§ **DIRECTIONS**: What lines in the records below contain the string "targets"? Copy every one.

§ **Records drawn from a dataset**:

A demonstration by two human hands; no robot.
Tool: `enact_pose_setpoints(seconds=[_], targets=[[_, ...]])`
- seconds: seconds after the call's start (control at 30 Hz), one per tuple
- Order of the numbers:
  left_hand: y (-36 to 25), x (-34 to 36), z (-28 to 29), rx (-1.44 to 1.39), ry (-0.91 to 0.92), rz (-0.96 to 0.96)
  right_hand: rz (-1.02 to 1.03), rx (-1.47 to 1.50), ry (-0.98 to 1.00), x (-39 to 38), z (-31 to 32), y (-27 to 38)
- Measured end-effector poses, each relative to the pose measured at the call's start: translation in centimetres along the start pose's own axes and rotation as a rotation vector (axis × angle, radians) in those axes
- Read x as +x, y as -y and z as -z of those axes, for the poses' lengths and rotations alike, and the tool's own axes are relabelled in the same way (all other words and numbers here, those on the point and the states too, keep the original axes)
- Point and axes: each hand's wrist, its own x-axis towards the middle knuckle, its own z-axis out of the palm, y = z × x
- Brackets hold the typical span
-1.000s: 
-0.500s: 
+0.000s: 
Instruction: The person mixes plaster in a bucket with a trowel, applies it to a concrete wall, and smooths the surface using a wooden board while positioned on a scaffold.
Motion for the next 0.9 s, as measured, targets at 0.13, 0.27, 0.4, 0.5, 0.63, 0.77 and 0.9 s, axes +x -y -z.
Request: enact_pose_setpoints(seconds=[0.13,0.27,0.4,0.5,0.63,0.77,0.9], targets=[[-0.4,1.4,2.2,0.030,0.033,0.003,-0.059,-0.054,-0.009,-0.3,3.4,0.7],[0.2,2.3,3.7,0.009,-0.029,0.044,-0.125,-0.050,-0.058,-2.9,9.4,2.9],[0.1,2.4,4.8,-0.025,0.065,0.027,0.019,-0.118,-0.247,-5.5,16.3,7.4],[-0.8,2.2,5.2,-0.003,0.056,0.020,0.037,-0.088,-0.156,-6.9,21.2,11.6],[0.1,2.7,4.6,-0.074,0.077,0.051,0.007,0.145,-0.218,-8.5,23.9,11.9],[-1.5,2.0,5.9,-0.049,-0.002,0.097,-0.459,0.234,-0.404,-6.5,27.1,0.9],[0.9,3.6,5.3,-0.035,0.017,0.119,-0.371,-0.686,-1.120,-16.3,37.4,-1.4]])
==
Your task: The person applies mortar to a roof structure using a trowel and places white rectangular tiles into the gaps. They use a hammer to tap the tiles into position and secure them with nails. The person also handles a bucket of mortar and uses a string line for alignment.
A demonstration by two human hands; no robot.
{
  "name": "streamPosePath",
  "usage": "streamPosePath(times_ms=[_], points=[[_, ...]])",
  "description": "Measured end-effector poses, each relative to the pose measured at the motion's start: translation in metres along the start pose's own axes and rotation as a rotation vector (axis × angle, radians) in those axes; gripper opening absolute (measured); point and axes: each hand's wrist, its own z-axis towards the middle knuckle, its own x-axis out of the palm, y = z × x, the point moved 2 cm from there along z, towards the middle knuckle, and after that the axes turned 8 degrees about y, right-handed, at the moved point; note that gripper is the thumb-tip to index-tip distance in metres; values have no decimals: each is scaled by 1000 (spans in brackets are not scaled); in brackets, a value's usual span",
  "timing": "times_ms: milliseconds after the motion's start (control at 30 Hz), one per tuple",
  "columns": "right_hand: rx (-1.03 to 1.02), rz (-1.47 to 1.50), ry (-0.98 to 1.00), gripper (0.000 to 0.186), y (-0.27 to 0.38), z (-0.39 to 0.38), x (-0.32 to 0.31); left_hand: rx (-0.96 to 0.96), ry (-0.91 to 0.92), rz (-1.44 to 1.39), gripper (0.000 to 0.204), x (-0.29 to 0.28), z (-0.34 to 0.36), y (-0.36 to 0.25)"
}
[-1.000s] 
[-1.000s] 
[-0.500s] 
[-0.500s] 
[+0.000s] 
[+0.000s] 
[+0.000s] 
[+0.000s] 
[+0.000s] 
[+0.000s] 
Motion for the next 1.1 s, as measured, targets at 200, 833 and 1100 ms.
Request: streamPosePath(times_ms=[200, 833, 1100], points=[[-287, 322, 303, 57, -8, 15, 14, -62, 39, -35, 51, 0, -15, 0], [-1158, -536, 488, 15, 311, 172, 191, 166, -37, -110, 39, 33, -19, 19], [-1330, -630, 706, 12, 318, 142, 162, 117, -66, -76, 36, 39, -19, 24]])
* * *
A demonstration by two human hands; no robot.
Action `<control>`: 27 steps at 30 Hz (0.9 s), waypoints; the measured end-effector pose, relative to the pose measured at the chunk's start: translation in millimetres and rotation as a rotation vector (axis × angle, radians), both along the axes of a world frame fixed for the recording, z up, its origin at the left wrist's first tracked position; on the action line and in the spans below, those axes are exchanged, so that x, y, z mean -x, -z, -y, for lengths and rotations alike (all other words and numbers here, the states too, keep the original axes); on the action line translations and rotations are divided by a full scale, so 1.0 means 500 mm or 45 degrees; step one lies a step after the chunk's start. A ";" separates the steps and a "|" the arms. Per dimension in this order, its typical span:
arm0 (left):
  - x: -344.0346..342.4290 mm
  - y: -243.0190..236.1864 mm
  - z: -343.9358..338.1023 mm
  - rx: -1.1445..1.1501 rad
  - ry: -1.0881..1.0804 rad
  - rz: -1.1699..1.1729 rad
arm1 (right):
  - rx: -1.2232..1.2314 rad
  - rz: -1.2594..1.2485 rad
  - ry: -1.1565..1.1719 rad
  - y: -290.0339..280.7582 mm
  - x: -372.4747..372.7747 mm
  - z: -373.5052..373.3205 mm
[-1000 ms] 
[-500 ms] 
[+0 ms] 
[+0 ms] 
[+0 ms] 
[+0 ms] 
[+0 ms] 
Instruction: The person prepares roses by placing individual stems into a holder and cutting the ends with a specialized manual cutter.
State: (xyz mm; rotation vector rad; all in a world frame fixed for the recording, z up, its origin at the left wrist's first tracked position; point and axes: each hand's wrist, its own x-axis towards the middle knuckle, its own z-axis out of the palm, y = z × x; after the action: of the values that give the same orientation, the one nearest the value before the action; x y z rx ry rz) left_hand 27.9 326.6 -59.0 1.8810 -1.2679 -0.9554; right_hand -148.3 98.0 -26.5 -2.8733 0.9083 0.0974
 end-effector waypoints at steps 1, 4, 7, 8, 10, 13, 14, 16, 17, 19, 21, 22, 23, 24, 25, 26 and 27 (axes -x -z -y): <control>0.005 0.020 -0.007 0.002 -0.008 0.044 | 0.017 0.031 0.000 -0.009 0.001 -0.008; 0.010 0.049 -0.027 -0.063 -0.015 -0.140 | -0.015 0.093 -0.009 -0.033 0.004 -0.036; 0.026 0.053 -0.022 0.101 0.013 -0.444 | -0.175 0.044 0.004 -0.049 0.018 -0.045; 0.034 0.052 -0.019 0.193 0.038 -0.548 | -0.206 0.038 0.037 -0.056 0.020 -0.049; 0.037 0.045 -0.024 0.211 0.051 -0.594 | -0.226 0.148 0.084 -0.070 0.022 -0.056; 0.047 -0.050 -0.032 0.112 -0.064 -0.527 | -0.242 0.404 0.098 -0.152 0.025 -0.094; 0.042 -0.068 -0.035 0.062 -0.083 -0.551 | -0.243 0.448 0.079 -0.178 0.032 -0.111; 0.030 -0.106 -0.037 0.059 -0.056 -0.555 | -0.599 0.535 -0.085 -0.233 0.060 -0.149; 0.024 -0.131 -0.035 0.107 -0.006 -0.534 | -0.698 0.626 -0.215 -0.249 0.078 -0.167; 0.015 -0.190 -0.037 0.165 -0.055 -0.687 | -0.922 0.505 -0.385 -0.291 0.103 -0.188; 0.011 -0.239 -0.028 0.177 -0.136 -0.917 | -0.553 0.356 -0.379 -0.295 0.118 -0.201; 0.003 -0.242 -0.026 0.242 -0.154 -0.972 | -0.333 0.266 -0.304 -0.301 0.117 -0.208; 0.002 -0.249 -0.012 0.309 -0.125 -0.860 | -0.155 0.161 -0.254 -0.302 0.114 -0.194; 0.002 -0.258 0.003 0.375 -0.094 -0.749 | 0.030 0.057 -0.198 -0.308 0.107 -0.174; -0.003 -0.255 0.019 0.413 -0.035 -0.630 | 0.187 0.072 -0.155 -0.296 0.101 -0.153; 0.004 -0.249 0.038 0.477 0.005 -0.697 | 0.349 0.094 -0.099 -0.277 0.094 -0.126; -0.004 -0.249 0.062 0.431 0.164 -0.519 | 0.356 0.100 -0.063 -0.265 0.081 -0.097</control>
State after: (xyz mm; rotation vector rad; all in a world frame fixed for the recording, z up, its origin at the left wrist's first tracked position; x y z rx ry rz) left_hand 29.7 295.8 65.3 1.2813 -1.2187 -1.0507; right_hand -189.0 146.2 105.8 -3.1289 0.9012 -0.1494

§ **EXERCISE RESPONSE**:
Tool: `enact_pose_setpoints(seconds=[_], targets=[[_, ...]])`
Motion for the next 0.9 s, as measured, targets at 0.13, 0.27, 0.4, 0.5, 0.63, 0.77 and 0.9 s, axes +x -y -z.
Request: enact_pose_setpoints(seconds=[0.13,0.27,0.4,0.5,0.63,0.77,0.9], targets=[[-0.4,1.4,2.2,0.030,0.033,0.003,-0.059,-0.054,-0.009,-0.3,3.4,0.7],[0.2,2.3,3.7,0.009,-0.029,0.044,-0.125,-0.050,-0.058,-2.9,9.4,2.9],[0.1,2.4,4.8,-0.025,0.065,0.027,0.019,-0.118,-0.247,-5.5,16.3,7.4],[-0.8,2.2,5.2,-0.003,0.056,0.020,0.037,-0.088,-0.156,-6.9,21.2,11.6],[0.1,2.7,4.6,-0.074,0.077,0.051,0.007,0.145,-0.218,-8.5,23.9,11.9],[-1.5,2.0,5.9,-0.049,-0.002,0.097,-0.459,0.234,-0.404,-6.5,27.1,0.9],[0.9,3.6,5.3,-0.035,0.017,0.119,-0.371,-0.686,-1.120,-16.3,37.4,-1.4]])
Motion for the next 1.1 s, as measured, targets at 200, 833 and 1100 ms.

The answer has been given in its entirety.